When a line below contains the word "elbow", copy that line.
Provided records Start Marker
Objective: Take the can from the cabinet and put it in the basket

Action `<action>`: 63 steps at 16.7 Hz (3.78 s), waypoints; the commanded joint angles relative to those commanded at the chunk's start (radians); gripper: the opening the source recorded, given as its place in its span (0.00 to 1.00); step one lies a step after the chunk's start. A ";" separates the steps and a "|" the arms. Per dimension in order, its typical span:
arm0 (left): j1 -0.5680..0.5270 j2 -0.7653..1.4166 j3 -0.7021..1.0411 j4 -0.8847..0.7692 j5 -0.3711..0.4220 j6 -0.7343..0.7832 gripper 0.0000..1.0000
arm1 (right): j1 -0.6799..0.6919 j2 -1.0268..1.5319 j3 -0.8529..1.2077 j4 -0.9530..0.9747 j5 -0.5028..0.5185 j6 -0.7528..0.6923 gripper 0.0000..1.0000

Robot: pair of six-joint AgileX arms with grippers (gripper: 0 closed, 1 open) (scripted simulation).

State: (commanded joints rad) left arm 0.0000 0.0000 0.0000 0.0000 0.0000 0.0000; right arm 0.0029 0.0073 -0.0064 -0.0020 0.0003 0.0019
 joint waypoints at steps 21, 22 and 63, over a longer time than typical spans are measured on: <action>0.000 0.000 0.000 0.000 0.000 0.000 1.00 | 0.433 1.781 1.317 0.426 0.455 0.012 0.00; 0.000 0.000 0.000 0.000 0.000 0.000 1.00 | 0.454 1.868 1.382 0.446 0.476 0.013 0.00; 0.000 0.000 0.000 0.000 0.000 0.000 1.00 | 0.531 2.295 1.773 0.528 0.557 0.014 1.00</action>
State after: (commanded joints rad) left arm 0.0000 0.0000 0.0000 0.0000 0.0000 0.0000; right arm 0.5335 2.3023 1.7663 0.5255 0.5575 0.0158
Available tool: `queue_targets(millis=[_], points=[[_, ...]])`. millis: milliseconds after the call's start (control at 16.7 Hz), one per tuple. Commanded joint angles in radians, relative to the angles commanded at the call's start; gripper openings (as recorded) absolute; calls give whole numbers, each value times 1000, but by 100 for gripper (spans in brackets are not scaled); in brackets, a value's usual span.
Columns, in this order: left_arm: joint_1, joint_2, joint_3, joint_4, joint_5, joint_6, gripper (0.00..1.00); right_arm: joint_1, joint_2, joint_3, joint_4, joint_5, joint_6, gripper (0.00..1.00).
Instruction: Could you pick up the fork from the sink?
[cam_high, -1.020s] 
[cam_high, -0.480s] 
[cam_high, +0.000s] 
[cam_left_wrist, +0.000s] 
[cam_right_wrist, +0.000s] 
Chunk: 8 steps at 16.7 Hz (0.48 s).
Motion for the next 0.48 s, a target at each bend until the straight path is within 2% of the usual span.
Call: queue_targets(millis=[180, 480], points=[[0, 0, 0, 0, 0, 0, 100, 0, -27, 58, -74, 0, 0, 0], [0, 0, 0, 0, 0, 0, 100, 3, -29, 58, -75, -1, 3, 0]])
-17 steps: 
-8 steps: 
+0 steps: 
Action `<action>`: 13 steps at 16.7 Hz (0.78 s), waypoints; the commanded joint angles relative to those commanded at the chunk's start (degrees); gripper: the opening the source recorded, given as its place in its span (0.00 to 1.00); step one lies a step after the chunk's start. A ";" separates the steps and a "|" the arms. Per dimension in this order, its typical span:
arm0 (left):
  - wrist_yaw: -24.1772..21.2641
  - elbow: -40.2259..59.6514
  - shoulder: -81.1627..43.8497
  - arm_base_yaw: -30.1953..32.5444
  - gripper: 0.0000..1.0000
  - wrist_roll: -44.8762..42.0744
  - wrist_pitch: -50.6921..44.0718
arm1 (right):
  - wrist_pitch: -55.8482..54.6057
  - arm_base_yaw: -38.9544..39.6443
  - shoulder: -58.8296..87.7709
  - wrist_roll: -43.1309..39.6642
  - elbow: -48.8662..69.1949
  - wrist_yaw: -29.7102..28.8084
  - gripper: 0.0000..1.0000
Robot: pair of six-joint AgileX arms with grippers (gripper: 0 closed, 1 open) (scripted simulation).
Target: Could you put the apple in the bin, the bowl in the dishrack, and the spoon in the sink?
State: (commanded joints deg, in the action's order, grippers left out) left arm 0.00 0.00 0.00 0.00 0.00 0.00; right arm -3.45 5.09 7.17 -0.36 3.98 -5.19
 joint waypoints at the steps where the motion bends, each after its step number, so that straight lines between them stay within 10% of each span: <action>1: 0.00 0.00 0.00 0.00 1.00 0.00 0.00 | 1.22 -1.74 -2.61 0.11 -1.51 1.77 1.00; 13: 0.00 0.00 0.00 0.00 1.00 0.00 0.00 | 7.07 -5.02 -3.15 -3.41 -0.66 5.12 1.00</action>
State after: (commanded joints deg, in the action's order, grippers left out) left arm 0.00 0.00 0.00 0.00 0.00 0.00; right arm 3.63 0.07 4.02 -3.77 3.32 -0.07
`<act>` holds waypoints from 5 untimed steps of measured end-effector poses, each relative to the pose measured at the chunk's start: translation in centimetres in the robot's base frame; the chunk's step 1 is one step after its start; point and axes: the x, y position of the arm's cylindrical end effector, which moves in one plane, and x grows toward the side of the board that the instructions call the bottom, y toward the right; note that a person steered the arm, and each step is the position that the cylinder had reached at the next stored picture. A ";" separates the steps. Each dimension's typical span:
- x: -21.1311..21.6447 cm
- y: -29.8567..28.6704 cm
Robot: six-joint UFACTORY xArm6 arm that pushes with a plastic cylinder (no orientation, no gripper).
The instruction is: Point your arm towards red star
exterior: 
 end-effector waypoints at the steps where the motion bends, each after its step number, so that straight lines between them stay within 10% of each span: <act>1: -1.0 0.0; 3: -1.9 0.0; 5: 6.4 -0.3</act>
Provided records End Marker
• [Answer box]:
  - elbow: -40.2259..59.6514
  - elbow: -48.8662..69.1949

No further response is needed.